Chris Chadwick, president of Boeing’s defense, space and security unit, in October will begin implementing a business strategy that instead focuses on capturing more of the drone, bomber and trainer market, according to the article. “You have to face reality,” he told the newspaper.
The shift comes despite the Navy’s ongoing use of the F/A-18E/F Super Hornet to strike Islamic militants in Iraq and the company’s ongoing lobbying campaign to persuade U.S. lawmakers to preserve funding for the fighter planes, both of which are built at its St. Louis plant.
Earlier this year at the Navy League’s annual conference outside Washington, D.C., Boeing touted the effectiveness of its fourth-generation EA-18G electronic attack plane over Lockheed Martin Corp.‘s F-35 stealth fighter. In presentations and advertisements, the company argued the Growler is more equipped than the Joint Strike Fighter for operating in areas with sophisticated enemy air defenses, known in military parlance as anti-access, area-denial, or A2-AD, environments.
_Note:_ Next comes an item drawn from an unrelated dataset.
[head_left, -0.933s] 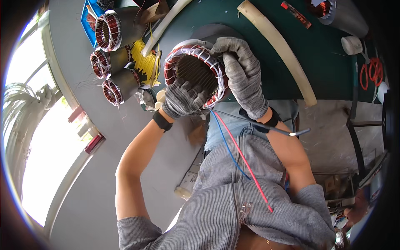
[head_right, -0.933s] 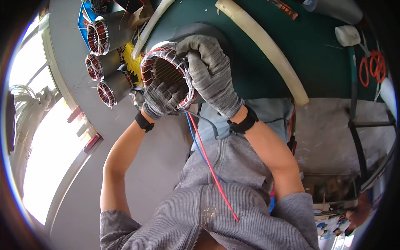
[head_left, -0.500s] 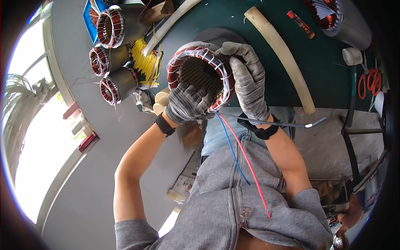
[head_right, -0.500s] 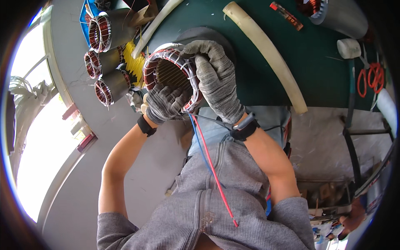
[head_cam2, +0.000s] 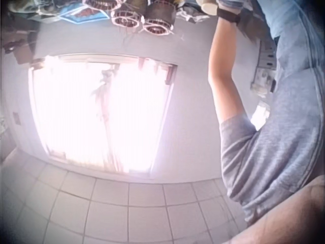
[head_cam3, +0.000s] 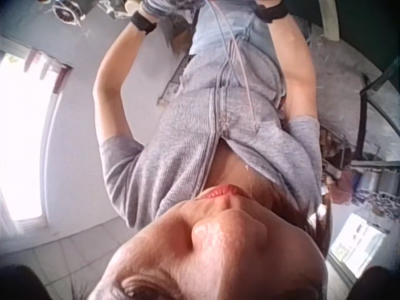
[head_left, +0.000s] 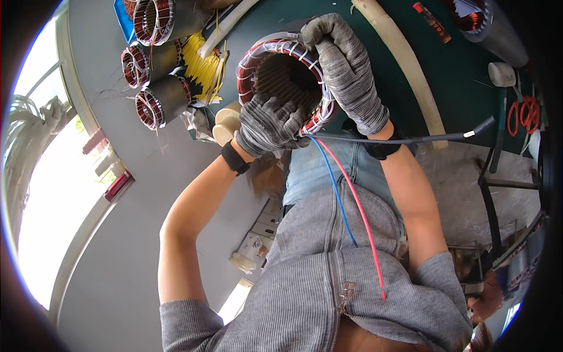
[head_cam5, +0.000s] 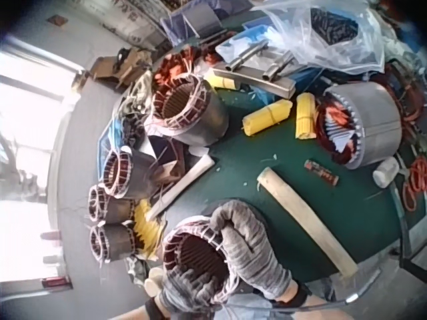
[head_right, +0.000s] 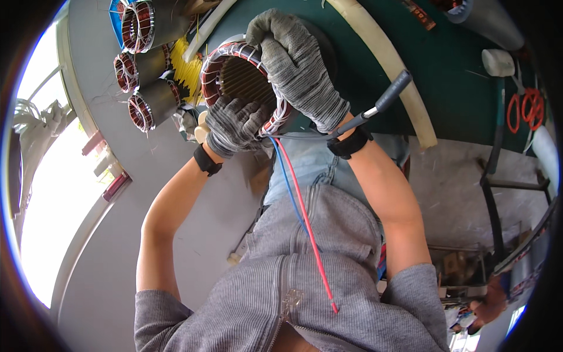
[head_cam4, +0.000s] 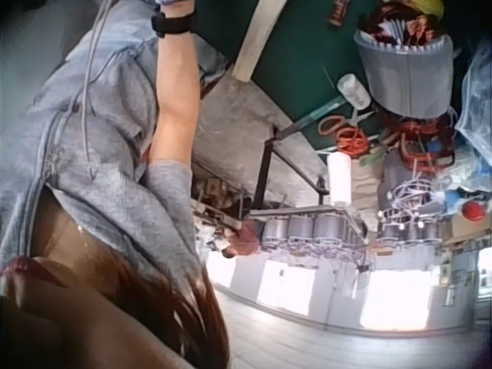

“Stealth is perishable; only a Growler provides full spectrum protection,” stated a slide in a briefing given by Mike Gibbons, vice president of F/A-18 and EA-18G programs for Boeing, in a not-so-subtle dig at the radar-evading, fifth-generation jet made by Lockheed.
Boeing pressed lawmakers to add funding for 22 additional Growlers in the Defense Department’s fiscal 2015 budget, which begins Oct. 1, citing analysis that shows the need for a total of 50 or 100 more EA-18Gs to meet joint and coalition requirements.
The Pentagon’s budget request didn’t include any funding for the EA-18G, a derivative of the F/A-18. What’s more, it proposed retiring 51 F-15C Eagles, almost half of which are in Europe, due in part to automatic budget cuts known as sequestration.
The House of Representatives has passed its version of the annual defense spending bill that included more than $1 billion for a dozen EA-18G Growlers. The Senate hasn’t yet adopted its version of the measure. Congress this week passed a short-term spending measure known as a continuing resolution, which will fund the government through mid-December.